▸ **Dataset content**
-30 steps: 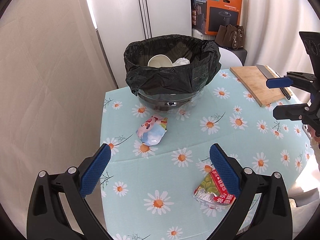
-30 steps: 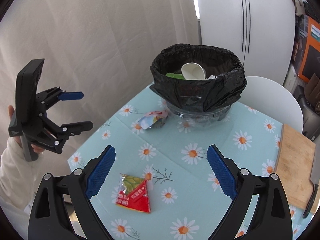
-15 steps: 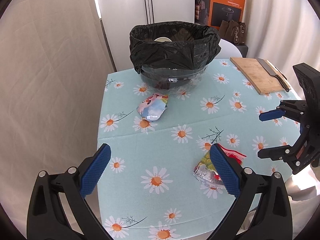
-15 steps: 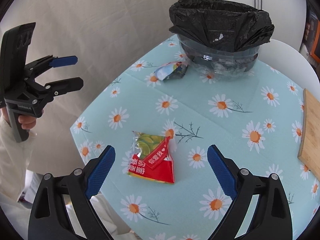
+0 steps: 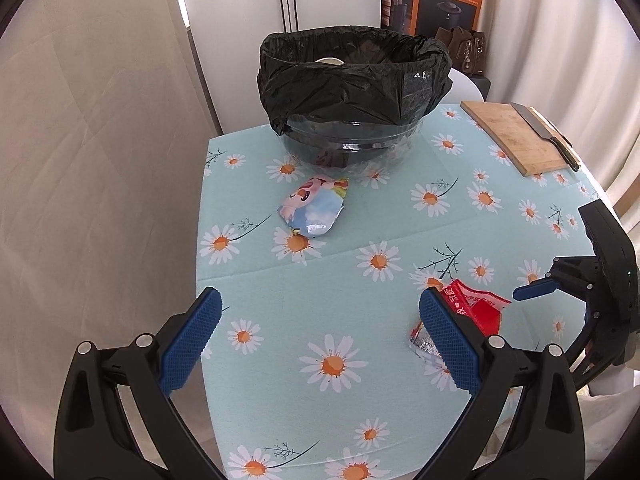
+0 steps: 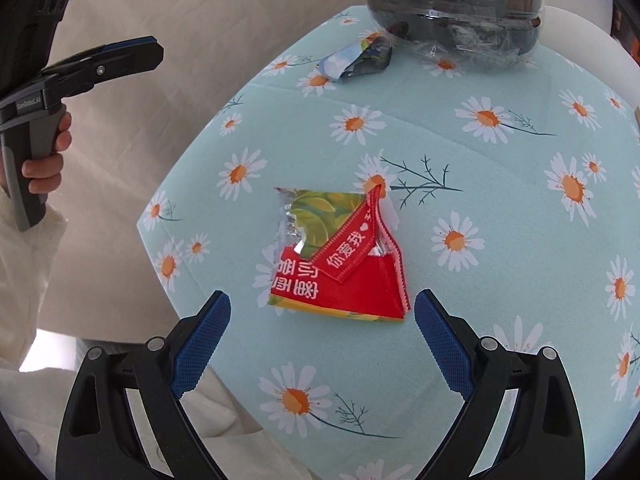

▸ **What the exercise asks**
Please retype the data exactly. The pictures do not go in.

▸ **Solution to the exercise**
-30 steps: 
-30 steps: 
-15 steps: 
-15 steps: 
+0 steps: 
+0 steps: 

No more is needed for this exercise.